- [Records supplied]
● ● ● ● ● ● ●

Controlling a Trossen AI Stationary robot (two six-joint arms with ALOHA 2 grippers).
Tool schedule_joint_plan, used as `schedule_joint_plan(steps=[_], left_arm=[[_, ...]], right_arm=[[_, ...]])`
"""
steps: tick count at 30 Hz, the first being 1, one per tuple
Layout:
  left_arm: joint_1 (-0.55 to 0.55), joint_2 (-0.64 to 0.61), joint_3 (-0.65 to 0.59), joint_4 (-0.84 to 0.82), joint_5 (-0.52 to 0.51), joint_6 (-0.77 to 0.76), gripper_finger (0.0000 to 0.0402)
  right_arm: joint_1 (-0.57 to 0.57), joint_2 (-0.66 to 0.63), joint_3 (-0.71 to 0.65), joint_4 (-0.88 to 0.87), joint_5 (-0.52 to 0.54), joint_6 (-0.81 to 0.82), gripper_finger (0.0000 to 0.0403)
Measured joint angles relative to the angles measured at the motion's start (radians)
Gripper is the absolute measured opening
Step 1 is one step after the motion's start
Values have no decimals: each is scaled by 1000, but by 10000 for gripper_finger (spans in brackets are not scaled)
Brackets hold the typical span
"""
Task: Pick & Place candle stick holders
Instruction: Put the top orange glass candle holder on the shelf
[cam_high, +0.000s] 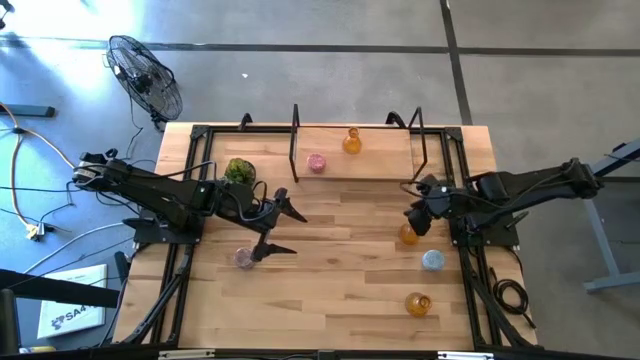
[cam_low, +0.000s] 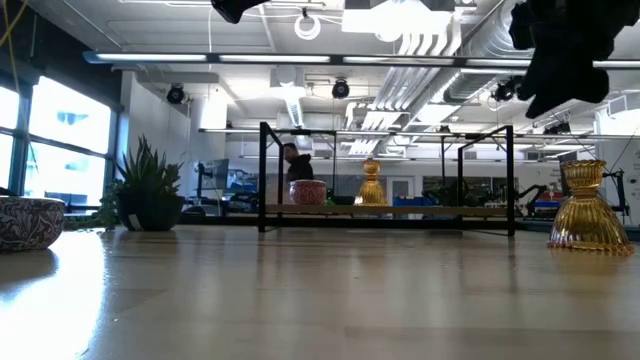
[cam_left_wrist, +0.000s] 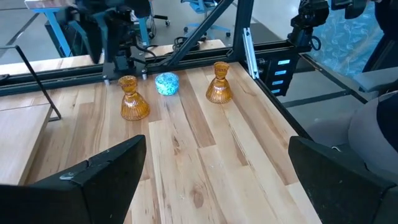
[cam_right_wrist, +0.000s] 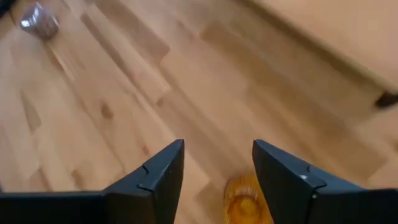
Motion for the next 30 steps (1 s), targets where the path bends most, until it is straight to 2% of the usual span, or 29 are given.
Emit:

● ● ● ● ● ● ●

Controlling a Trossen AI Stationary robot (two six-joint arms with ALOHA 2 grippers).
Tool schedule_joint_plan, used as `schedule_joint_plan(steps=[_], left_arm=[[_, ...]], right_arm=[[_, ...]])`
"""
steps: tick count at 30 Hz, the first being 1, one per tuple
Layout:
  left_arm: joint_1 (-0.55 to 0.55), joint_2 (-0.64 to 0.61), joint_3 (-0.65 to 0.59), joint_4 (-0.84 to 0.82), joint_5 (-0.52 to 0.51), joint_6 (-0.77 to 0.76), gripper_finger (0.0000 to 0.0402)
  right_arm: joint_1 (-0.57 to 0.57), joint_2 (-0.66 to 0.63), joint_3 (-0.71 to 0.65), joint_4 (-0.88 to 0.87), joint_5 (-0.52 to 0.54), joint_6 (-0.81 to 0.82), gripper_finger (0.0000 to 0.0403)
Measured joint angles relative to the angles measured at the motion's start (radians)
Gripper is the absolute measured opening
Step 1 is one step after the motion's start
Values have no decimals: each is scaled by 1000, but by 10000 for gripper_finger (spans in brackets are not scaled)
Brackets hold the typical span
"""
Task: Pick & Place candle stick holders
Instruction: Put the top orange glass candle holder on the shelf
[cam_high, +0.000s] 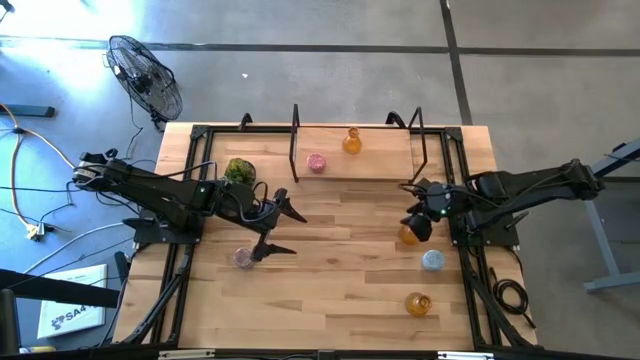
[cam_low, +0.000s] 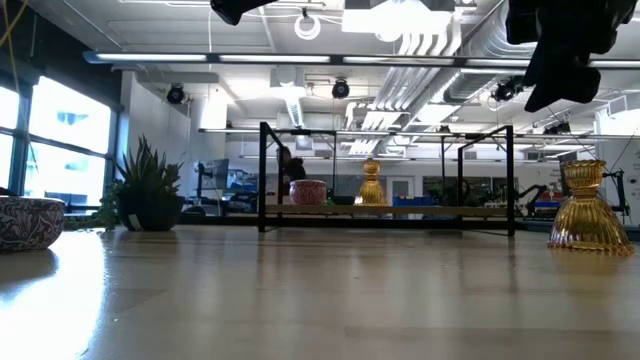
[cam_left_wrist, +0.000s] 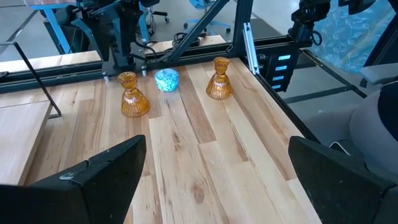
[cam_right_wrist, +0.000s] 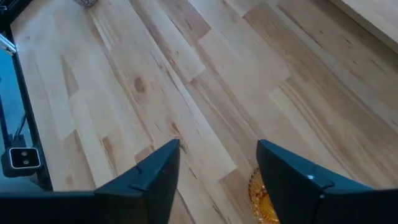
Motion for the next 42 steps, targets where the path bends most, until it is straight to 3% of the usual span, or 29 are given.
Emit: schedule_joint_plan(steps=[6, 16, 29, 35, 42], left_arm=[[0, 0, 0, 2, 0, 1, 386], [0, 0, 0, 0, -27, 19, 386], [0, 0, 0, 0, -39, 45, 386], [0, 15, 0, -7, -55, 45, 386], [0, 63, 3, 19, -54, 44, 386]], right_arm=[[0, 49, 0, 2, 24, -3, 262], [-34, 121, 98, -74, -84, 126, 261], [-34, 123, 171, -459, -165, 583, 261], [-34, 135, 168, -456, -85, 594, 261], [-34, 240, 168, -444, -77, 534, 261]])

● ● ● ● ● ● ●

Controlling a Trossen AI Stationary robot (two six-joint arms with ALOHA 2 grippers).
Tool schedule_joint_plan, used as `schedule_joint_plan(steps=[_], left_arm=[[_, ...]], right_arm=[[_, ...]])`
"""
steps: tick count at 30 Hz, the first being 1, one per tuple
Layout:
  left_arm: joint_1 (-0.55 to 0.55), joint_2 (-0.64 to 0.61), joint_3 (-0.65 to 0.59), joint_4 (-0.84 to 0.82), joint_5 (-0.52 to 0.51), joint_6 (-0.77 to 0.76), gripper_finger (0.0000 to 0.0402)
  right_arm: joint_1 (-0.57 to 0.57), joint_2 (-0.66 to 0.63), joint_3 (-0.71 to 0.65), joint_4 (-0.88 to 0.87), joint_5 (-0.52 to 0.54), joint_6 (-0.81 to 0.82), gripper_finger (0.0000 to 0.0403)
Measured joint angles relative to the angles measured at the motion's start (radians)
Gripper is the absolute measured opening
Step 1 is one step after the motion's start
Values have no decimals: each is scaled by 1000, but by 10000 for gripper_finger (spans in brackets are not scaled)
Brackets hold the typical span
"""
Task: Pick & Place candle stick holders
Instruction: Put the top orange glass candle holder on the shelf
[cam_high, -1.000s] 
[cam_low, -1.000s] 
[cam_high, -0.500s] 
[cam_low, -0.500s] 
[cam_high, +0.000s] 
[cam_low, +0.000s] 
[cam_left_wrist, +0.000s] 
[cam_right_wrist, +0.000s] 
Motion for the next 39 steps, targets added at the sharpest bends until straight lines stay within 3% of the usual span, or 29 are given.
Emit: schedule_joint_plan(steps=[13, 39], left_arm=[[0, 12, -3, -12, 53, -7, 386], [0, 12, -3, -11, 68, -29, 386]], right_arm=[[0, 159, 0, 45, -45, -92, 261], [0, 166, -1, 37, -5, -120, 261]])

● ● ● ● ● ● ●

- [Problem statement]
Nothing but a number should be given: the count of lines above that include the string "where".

- [Response to this exercise]
2